I have a dataframe of the following structure
var1 <- c(0,1,0,1,1,0,1,1,0,1,1,1,1,1,1)
var2 <- c(0,0,1,1,0,0,1,1,0,1,0,0,1,1,0)
var3 <- c(1,1,1,0,1,0,1,0,0,1,1,1,1,0,1)
var4 <- c(1,0,0,0,1,0,1,1,0,0,1,1,1,0,1)
var5 <- c(1,0,0,1,0,1,1,0,0,0,1,1,1,1,1)
var6 <- c(0,0,1,0,1,0,1,1,1,1,0,0,0,0,0)
group <- c(0,0,0,0,0,0,0,1,1,1,1,1,1,1,1)
numb <- 1:15
df <- data.frame(numb,group,var1,var2,var3,var4,var5,var6)
df$var1 <- factor(df$var1)
df$var2 <- factor(df$var2)
df$var3 <- factor(df$var3)
df$var4 <- factor(df$var4)
df$var5 <- factor(df$var5)
df$var6 <- factor(df$var6)
df$group <- factor(df$group)
summary(df)
numb group var1 var2 var3 var4 var5 var6
Min. : 1.0 0:7 0: 4 0:8 0: 5 0:7 0:6 0:9
1st Qu.: 4.5 1:8 1:11 1:7 1:10 1:8 1:9 1:6
Median : 8.0
Mean : 8.0
3rd Qu.:11.5
Max. :15.0
I want to make a combined dodged barplot of all theese variables divided by a group factor.
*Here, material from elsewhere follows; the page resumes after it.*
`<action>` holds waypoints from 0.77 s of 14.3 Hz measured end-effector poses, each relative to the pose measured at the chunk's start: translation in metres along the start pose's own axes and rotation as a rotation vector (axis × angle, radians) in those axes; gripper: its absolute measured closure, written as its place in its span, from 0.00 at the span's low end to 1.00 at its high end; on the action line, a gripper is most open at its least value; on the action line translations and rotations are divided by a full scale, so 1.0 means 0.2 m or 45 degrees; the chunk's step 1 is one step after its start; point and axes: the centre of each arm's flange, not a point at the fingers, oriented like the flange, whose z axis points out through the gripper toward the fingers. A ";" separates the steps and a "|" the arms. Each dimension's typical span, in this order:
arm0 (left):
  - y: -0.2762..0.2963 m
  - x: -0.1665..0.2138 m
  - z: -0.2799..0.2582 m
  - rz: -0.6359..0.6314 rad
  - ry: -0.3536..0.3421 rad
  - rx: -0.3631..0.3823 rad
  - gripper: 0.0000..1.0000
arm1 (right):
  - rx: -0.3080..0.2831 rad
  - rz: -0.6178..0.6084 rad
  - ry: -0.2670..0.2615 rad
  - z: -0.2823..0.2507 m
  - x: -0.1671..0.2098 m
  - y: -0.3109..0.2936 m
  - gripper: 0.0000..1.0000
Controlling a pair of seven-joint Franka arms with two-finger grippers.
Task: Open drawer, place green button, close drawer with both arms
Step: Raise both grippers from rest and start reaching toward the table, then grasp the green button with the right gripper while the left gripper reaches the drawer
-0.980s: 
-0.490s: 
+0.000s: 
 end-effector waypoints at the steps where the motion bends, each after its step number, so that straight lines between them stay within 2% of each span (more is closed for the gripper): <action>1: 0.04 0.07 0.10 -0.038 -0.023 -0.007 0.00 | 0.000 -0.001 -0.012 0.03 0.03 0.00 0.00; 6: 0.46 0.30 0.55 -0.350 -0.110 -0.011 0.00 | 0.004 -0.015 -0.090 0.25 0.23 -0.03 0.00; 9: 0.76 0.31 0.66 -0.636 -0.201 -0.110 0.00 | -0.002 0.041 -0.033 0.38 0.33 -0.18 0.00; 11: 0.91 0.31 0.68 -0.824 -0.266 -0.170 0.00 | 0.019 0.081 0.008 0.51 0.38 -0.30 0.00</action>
What I managed to do for now is a barplot with data from the original dataframe entered into a new frame in a long format with help of reshape2
df_long <- reshape2::melt(df, measure.variables = c("var1","var2","var3","var4","var5","var6"), id.vars = c("group","numb"))
Then I count the percentages of observed variables
library(dplyr)
df_pct <- df_long %>%
count(value, group, variable) %>%
mutate(pct = prop.table(n))
And plot the graph with ggplot2
ggplot(data = df_pct, aes(x = variable, y = pct, fill = group, label = scales::percent(pct))) +
geom_col(position = 'dodge') +
geom_text(position = position_dodge(width = .9), # move to center of bars
vjust = -0.5, # nudge above top of bar
size = 3)+
scale_y_continuous(labels = scales::percent)
But the picture I get apparently has a problem with the percetages it shows. I was expecting the graph to only count cases when df[df$var* == 1, ]
(variable present). I’m not certain what do the bars count in my example and it clearly shows the percentages for both df[df$var* == 1, ]
and df[df$var* == 0, ]
(variable absent)
Could please anyone help with the graph? What do I need to do to display percetages correctly? How do I plot the graph so that it counts only the "1" values of the variables?